Mussolini_ His Part in My Downfall - Spike Milligan [35]
The girl Beryl is a mixture of singer/sweetheart/friend/resident of Norwood. She had sung with Carl Barriateau’s band before and during the war. The only photo I have of her is the one overleaf on top of an oil tanker.
The letter seems to suggest that I was fed up. Well, I can’t remember so I must have been fed up; of course, I might have been fed down, or I might have been fed sideways, or fed intravenously, no one will ever know. Why I never finished the letter to Beryl is likewise a mystery; a bigger mystery, why did I keep it all these years? Did I intend to finish it? yes! of course, I’ll write at the bottom, “That’s all for now, love, Spike.” Another wartime mystery solved folks! AGED GUNNER FINDS LOST LOVE LETTER IN OLD ARMY SOCK. “Thanks to that sock,” says 159-year-old ex-Gunner Millington, “I have discovered my lost love, now we shall be married and I’ll end happily ever after.”
Miss Beryl Southby, sweetheart of my forces and singer with Carl Barriateau’s band. Shown on the wagon, Norwood 1941-2.
OCTOBER 31, 1943
MY DIARY:
LOVELY DAY. PADRE HELD CHURCH SERVICE.
ALF FILDES’ DIARY:
Lazy Day. Fry ups. Deans’ coffee.
NOVEMBER 1, 1943
REGIMENTAL DIARY: (I can’t resist reporting this entry!)
Had orders to move from 083857 by 10.00 hrs as ‘X’ Corps want to come into the area. The orders from 2 AGRA were vague and they were unable to indicate any hide area for us to go. They could not tell us where the enemy were, they could not tell us whether we were to go into action that day. So we aren’t doing anything.
Any questions folks?
Ted Lawrence, our Don R, comes up and says, “Jerry’s retreatin’.” He ought to know, he’s just stamped his bare foot on a dog-end and comes hot-foot from HQ. We’ve all got to be ready to move at a moment’s notice. A mad rush as we start hurling our crappy clobber into big pack, small pack kitbag, cardboard boxes, brown paper parcels all held together by miles of knotted string and bits of bent wire. It was really terrible to see what a once immaculate Battery looked like. No longer did we appear as Conquerors, no, we looked like families of impoverished Armenian refugees fleeing the Turkish slaughter. Bundles of canvas, tea-chests and water-proof sheeting were piled on the roof, obliterating the outline of the lorry which, in silhouette, appeared to be an extinct dinosaur. So, from our ‘Wembley Exhibition’ site we all started to slither and slide to the main road. My God! What a mess! Vehicles were everywhere, all pointing the wrong way, the giant Scammell lorries with guns in tow had ‘jack-knifed’, red-faced Sergeants were yelling abuse at the drivers, who in turn yelled abuse at the gunners, who pointed accusingly at the Sergeants. The signallers (us) are all OK. We are sitting in our trucks and have managed to get to the main road known as Route 6, facing the right way. We have brewed up. Great steaming mugs of tea are jamming the roadway. American trucks with coloured drivers are racing past shouting, “Out of the way, Limey white trash,” and we shout back, “Fuck Joe Louis.” We drank tea till our bladders were crippled and the tannic acid showed red through our skin, by which time the great guns had finally been extricated from the mud.
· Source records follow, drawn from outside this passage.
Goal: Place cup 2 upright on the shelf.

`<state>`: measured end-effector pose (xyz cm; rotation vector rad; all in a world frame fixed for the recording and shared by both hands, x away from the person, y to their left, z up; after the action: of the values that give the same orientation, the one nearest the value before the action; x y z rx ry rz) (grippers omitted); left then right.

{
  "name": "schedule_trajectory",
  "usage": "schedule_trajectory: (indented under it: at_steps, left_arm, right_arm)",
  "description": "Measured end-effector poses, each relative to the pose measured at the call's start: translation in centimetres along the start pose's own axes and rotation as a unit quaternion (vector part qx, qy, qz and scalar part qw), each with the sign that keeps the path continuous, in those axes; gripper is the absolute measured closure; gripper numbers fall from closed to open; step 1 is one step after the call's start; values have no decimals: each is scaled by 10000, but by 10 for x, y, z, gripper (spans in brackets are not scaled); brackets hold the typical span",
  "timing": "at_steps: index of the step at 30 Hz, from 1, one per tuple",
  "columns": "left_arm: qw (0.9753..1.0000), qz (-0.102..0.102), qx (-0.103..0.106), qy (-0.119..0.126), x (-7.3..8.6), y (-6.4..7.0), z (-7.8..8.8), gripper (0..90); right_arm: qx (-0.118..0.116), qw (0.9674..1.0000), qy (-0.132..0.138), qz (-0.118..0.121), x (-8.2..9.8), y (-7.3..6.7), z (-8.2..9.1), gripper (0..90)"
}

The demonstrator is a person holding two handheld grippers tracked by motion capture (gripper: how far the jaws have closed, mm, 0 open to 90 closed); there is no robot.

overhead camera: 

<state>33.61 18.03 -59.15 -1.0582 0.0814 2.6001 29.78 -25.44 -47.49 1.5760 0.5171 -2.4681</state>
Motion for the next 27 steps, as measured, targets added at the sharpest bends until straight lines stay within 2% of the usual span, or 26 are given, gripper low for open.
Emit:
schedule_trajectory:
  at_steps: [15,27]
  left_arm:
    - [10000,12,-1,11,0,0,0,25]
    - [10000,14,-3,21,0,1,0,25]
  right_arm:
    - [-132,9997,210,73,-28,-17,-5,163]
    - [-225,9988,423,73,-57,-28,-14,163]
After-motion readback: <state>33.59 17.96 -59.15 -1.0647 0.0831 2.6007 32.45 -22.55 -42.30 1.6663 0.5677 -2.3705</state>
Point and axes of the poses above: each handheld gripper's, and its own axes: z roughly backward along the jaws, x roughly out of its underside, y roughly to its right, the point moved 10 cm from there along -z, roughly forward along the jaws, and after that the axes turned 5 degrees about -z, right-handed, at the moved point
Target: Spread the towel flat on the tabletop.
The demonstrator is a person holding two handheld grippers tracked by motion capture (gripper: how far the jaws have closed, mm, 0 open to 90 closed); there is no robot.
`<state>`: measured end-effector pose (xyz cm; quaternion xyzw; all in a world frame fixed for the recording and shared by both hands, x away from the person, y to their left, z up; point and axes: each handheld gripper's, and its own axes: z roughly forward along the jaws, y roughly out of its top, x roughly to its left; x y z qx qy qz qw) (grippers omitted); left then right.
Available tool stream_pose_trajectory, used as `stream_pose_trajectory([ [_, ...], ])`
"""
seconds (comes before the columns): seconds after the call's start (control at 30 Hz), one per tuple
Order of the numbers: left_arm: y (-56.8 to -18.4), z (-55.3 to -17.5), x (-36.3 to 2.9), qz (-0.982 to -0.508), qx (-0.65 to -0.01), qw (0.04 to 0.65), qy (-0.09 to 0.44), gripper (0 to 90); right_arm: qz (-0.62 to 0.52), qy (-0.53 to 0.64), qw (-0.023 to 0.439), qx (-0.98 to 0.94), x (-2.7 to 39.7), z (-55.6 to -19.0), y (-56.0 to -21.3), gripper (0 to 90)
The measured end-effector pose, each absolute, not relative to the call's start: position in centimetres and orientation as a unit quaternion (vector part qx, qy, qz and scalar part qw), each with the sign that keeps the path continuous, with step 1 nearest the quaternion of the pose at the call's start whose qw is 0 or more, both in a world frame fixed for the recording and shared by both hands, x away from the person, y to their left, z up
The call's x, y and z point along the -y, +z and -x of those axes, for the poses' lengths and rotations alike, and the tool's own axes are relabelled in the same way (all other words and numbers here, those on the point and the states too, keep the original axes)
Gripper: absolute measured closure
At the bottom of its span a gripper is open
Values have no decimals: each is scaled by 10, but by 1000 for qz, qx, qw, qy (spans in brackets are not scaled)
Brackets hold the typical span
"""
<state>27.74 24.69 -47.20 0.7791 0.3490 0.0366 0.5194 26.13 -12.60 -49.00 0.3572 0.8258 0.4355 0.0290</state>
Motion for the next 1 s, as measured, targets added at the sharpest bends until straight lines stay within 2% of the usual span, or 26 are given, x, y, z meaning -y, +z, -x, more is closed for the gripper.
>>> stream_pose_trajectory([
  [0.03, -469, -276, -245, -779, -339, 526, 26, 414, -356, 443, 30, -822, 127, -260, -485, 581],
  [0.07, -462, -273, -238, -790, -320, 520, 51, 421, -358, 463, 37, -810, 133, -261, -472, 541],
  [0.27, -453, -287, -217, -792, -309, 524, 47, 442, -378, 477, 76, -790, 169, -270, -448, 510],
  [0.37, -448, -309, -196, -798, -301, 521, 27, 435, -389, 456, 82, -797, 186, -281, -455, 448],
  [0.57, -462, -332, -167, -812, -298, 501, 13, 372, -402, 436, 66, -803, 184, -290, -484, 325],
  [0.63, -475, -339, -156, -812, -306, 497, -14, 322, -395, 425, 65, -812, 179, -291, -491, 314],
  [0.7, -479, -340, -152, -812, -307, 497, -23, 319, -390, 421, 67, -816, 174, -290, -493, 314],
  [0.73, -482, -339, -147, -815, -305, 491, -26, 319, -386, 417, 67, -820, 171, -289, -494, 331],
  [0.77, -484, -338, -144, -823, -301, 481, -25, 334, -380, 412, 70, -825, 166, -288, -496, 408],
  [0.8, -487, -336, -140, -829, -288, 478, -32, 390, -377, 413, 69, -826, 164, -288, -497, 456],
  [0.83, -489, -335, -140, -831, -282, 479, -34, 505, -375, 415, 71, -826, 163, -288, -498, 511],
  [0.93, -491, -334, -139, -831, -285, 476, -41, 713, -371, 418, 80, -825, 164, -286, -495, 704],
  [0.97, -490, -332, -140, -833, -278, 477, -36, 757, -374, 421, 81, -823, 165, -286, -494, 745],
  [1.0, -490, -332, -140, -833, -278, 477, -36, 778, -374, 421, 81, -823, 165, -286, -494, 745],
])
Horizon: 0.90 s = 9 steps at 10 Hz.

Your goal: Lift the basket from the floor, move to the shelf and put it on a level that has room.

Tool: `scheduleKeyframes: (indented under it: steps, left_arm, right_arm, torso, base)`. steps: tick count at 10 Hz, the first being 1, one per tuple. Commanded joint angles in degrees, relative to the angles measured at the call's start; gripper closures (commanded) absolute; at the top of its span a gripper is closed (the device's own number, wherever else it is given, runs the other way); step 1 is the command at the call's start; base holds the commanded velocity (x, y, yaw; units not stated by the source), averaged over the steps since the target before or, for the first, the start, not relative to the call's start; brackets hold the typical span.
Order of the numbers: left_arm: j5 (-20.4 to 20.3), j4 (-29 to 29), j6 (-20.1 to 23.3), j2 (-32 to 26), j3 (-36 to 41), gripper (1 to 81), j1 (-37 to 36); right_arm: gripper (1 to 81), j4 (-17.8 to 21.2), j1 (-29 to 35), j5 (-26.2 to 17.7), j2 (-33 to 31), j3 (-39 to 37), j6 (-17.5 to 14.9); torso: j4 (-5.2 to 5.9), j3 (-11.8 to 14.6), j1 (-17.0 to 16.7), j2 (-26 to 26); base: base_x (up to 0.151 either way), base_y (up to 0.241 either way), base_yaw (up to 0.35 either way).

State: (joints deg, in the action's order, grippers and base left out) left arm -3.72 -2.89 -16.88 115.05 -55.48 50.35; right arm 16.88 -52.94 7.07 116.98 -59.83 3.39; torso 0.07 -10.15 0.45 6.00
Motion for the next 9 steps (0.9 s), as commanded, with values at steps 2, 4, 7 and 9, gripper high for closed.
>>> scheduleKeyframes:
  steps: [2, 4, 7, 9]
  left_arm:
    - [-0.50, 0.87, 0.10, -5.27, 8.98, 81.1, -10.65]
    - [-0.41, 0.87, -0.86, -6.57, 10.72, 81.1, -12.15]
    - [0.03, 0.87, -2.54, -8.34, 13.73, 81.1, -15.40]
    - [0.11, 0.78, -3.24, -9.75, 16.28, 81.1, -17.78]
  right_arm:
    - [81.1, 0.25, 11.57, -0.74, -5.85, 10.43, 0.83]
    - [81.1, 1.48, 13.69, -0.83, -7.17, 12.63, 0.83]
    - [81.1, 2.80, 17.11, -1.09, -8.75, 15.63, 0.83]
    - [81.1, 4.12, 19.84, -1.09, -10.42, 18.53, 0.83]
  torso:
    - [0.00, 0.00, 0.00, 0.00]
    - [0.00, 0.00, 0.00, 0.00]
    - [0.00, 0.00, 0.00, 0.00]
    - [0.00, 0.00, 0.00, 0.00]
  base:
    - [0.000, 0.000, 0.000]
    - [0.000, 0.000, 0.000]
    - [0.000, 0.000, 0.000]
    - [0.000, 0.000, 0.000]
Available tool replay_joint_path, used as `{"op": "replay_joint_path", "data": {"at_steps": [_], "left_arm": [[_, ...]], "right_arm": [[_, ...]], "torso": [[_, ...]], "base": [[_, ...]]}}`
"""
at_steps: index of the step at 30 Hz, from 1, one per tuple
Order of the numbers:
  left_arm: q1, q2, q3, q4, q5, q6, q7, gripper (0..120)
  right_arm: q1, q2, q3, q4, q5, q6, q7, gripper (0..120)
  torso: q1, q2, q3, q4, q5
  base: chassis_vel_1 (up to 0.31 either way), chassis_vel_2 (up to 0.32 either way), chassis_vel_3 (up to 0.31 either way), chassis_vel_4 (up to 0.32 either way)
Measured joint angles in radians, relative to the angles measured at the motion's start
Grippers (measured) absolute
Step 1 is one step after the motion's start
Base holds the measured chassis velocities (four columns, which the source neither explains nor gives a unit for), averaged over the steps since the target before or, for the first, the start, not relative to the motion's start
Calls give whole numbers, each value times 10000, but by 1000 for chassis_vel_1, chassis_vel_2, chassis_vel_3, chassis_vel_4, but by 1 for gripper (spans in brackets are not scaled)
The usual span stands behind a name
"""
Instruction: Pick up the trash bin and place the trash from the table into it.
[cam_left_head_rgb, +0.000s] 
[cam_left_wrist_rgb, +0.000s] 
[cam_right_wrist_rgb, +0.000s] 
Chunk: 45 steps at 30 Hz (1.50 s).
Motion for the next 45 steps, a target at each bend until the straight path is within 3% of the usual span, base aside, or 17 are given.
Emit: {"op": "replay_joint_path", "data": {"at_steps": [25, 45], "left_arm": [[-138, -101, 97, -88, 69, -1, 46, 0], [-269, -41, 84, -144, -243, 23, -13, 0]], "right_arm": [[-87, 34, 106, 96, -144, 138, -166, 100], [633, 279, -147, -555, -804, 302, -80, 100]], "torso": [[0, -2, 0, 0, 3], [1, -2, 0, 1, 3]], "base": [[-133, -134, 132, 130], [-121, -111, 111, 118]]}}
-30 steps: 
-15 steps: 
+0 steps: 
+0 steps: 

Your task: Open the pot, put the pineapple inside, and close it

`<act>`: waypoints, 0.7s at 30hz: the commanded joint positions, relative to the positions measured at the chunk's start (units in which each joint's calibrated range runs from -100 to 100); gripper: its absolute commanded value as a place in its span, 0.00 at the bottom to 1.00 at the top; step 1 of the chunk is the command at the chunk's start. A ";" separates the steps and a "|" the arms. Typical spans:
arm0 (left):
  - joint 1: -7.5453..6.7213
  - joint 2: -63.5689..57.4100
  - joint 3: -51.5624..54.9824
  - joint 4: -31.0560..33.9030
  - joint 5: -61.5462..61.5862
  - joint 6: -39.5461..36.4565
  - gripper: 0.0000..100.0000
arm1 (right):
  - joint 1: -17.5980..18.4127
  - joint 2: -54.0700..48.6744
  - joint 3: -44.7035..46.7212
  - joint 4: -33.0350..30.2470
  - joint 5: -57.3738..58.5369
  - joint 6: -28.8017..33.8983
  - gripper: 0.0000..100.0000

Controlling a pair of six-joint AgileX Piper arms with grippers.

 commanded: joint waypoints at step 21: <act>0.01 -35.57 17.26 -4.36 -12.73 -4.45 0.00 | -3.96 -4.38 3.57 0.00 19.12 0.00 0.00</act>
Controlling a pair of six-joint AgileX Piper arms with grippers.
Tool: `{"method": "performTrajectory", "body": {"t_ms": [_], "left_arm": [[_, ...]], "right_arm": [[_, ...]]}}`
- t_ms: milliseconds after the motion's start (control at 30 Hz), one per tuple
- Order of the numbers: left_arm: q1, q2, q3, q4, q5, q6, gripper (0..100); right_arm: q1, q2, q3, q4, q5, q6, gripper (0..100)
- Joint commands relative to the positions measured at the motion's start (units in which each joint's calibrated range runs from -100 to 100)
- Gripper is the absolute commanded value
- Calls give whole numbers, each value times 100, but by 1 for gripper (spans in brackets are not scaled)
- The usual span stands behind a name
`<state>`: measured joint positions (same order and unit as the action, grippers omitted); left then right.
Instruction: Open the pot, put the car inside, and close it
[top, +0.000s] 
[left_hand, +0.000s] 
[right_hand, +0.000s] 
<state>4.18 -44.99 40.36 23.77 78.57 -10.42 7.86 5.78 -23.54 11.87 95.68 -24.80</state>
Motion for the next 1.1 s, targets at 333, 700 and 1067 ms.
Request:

Ted Lawrence, with his pistol pointing in a direction that could ruin his marriage.
By eleven o’clock, we were in convoy, looking like Council Dustcarts on the move.
“Oh! look who’s coming up the road! It’s our leader, General Mark Clark! God bless ‘ee zur!”
He is seated in a jeep, with four stars on the front. His driver I swear was W. C. Fields. As he passes down our line he grins at the good-natured shouting, “Got any spare dollars, Mate? Why aren’t we getting ice cream like your men?”
He stopped at the head of our column, stood up, talked to his driver, turned round and came back again. He turned and gave a wave as he disappeared round a corner.